■ INFORMATION ■
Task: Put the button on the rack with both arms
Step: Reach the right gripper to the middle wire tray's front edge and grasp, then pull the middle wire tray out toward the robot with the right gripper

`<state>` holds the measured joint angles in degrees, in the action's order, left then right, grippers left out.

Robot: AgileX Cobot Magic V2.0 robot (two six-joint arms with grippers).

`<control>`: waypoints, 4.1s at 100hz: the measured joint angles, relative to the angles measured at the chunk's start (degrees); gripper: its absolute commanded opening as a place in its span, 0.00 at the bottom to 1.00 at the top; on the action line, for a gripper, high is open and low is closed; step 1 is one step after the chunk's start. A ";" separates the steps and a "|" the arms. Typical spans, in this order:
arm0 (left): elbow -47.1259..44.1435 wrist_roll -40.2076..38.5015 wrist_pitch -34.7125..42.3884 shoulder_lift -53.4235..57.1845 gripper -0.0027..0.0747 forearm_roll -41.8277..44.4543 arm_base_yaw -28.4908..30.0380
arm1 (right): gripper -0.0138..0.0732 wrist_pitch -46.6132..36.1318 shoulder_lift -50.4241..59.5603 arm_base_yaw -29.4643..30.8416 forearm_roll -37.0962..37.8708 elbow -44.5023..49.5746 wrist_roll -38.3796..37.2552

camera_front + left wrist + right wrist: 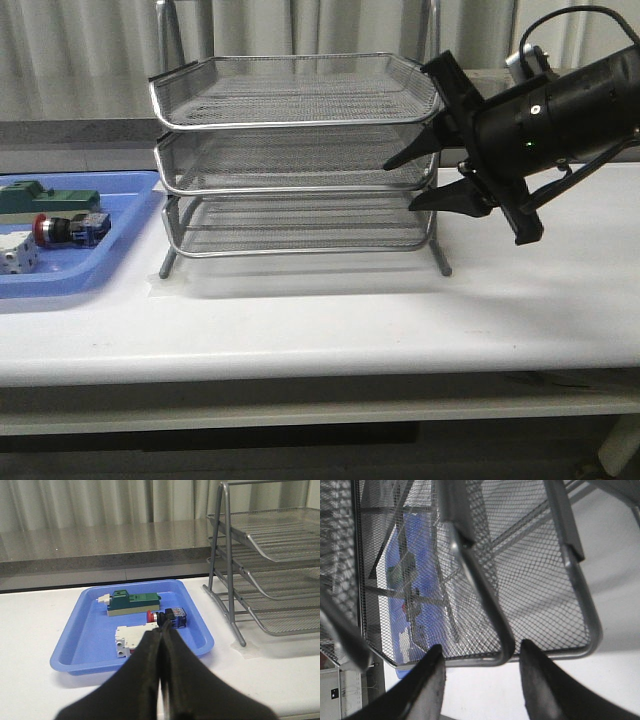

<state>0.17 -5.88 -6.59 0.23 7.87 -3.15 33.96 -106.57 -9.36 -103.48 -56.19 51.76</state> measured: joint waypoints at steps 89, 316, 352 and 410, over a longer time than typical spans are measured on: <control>0.00 0.00 0.00 0.00 0.01 0.00 0.00 | 0.31 3.50 -5.35 0.00 -0.09 -4.93 -0.29; 0.00 0.00 0.00 0.00 0.01 0.00 0.00 | 0.30 22.63 -0.79 1.38 -2.15 20.21 11.73; 0.00 0.00 0.00 0.00 0.01 0.00 0.00 | 0.31 23.30 -0.72 1.38 -2.19 21.05 13.14; 0.00 0.00 0.00 0.00 0.01 0.00 0.00 | 0.67 26.08 -2.01 0.21 -0.28 23.50 18.91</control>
<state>0.17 -5.88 -6.59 0.23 7.87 -3.15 60.04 -108.58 -9.15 -103.75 -32.69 70.67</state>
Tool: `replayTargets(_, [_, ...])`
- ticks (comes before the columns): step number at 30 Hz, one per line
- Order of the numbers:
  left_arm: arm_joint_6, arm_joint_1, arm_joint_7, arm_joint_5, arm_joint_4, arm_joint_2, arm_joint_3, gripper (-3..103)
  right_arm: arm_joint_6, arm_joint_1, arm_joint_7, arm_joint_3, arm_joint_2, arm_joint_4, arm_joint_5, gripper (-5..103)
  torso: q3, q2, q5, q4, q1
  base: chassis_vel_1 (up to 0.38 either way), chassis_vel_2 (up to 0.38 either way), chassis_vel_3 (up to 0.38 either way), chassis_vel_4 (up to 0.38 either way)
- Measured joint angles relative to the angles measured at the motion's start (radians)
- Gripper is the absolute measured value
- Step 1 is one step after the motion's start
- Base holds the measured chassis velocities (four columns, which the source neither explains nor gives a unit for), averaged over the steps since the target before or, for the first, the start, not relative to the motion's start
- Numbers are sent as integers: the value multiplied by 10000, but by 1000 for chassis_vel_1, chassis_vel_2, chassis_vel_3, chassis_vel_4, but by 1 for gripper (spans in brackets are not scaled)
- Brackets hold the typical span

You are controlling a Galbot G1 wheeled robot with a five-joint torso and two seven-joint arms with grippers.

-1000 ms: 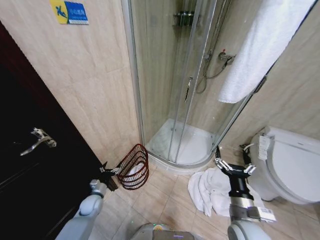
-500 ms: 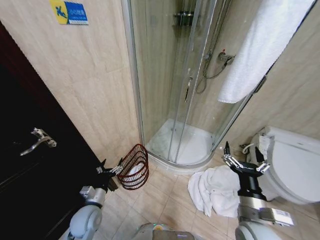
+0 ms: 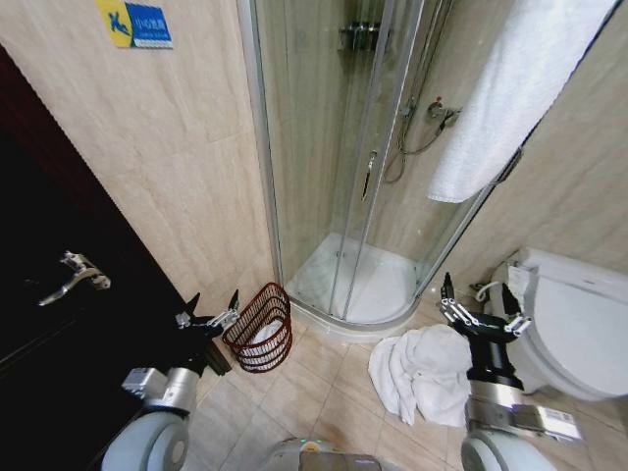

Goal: Discard the used towel into the hamper.

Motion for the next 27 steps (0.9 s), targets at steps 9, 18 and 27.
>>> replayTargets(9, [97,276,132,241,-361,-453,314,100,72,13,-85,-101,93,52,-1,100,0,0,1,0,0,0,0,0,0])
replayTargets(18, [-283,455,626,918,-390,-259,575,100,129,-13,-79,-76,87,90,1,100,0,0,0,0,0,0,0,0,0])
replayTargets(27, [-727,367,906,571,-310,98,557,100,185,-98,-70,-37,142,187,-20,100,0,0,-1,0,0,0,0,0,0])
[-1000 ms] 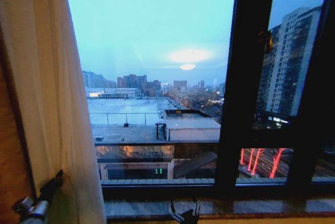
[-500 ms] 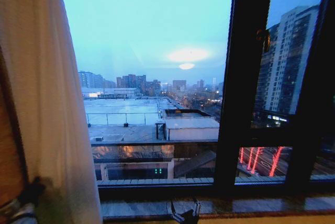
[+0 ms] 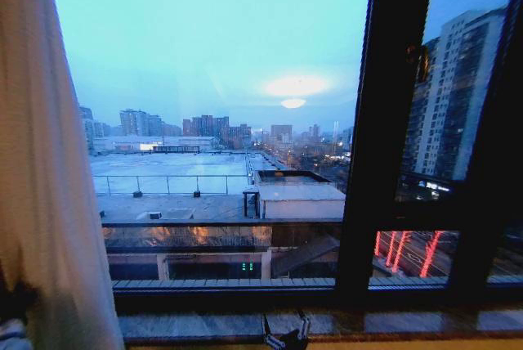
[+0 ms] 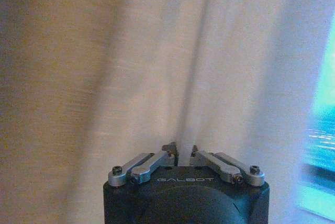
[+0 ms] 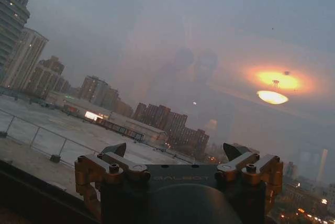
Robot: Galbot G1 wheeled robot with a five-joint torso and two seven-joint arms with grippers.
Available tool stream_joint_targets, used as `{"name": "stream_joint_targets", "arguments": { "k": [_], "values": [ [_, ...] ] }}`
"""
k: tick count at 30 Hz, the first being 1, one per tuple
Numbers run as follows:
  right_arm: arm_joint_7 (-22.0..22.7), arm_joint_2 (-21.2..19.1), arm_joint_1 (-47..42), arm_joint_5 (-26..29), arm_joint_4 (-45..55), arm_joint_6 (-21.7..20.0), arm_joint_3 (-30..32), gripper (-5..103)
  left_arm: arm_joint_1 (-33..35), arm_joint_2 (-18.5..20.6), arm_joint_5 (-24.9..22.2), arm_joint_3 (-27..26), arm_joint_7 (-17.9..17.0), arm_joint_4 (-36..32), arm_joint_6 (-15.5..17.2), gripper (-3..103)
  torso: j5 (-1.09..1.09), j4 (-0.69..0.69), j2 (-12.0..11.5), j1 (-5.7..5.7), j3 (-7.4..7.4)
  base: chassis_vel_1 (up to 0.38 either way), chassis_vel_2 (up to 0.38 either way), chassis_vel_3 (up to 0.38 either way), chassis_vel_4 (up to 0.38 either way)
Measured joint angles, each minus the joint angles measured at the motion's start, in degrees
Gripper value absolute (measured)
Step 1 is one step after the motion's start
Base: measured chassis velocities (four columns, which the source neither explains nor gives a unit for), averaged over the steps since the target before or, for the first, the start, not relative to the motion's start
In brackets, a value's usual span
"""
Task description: Open the curtains by pulling them apart, changing their state from closed to fully open.
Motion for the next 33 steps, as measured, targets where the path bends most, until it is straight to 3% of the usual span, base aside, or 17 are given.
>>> {"name": "stream_joint_targets", "arguments": {
  "k": [1,3,5,7,8,11,13,15,17,20,22,24,25,28,30,31,33],
  "values": [
    [0.0,0.0,0.0,0.0,0.0,0.0,0.0,100,0.0,0.0,0.0,0.0,0.0,0.0,0.0,8,0.00,0.00,0.0,0.00,0.00,0.000,0.000,0.000,0.000],
    [0.0,0.0,-0.1,0.0,0.1,0.0,0.1,100,2.7,0.3,-0.5,0.9,10.6,-3.0,0.3,19,0.10,-0.02,0.0,0.00,-0.02,0.000,0.000,0.000,0.000],
    [0.0,0.0,-0.1,0.0,0.1,0.0,0.1,100,3.0,0.3,-0.6,1.0,11.5,-3.3,0.3,19,0.11,-0.02,0.0,0.00,-0.02,0.000,0.000,0.000,0.000],
    [0.0,0.0,-0.1,0.0,0.1,0.0,0.1,100,4.9,0.4,-0.9,1.5,17.2,-5.4,2.0,30,0.15,-0.03,0.0,-0.01,-0.03,0.000,0.000,0.000,0.000],
    [0.0,0.0,-0.1,0.0,0.1,0.0,0.1,100,4.9,0.4,-0.9,1.5,17.2,-5.4,2.0,30,0.15,-0.03,0.0,-0.01,-0.03,0.000,0.000,0.000,0.000],
    [0.0,0.0,0.1,0.2,0.1,-0.1,0.0,100,7.4,0.0,-1.3,1.3,19.0,-8.1,3.8,46,0.15,-0.06,0.0,-0.01,-0.02,0.000,0.000,0.000,0.000],
    [0.0,0.0,0.1,0.3,0.1,-0.1,0.0,100,8.1,-0.1,-1.5,1.3,18.9,-8.9,4.1,46,0.15,-0.06,0.0,-0.01,-0.02,0.000,0.000,0.000,0.000],
    [0.0,0.0,0.7,1.0,0.2,-0.2,0.0,100,10.3,-0.6,-1.9,1.2,17.5,-11.7,5.0,64,0.15,-0.02,0.0,-0.02,-0.03,0.000,0.000,0.000,0.000],
    [0.0,0.0,1.0,1.6,0.3,-0.4,0.0,100,10.7,-0.9,-2.0,1.3,16.3,-12.9,5.5,64,0.16,-0.02,0.0,-0.03,-0.03,0.000,0.000,0.000,0.000],
    [0.0,0.0,1.8,3.7,0.8,-1.4,-0.1,100,11.9,-2.4,-2.0,1.3,12.0,-15.4,6.4,80,0.17,-0.07,0.0,-0.03,-0.03,0.000,0.000,0.000,0.000],
    [0.0,0.0,2.0,4.1,0.9,-1.5,-0.1,100,12.3,-2.9,-1.8,1.3,10.7,-16.0,6.4,80,0.16,-0.07,0.0,-0.03,-0.03,0.000,0.000,0.000,0.000],
    [0.3,0.0,2.4,5.8,1.2,-1.8,0.6,100,15.7,-5.4,-0.2,0.8,5.9,-19.0,6.4,96,0.16,-0.04,0.0,-0.02,-0.03,0.000,0.000,0.000,0.000],
    [0.3,0.0,2.4,5.8,1.2,-1.8,0.6,100,15.7,-5.4,-0.2,0.8,5.9,-19.0,6.4,96,0.16,-0.04,0.0,-0.02,-0.03,0.000,0.000,0.000,0.000],
    [1.0,0.0,2.5,6.6,1.2,-2.4,1.1,100,17.7,-7.0,0.9,0.7,1.0,-21.0,6.2,98,0.16,-0.03,0.0,-0.03,-0.03,0.000,0.000,0.000,0.000],
    [2.2,0.0,2.8,7.6,1.8,-3.8,1.5,100,19.3,-9.0,1.4,2.6,-6.8,-23.6,6.1,100,0.18,-0.03,0.0,-0.03,-0.03,0.000,0.000,0.000,0.000],
    [2.2,0.0,2.8,7.6,1.8,-3.8,1.5,100,19.3,-9.0,1.4,2.6,-6.8,-23.6,6.1,100,0.18,-0.03,0.0,-0.03,-0.03,0.000,0.000,0.000,0.000],
    [3.4,0.0,3.5,9.4,2.1,-5.1,1.8,100,19.2,-11.0,2.1,5.1,-11.5,-25.6,6.2,100,0.16,-0.06,0.0,-0.03,-0.03,0.000,0.000,0.000,0.000]
  ]
}}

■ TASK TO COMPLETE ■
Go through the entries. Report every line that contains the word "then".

■ RESPONSE TO THE EXERCISE ■
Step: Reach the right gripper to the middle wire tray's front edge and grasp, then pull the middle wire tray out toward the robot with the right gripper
`<state>` holds the measured joint angles in degrees, in the action's order, left then right, grippers left out.

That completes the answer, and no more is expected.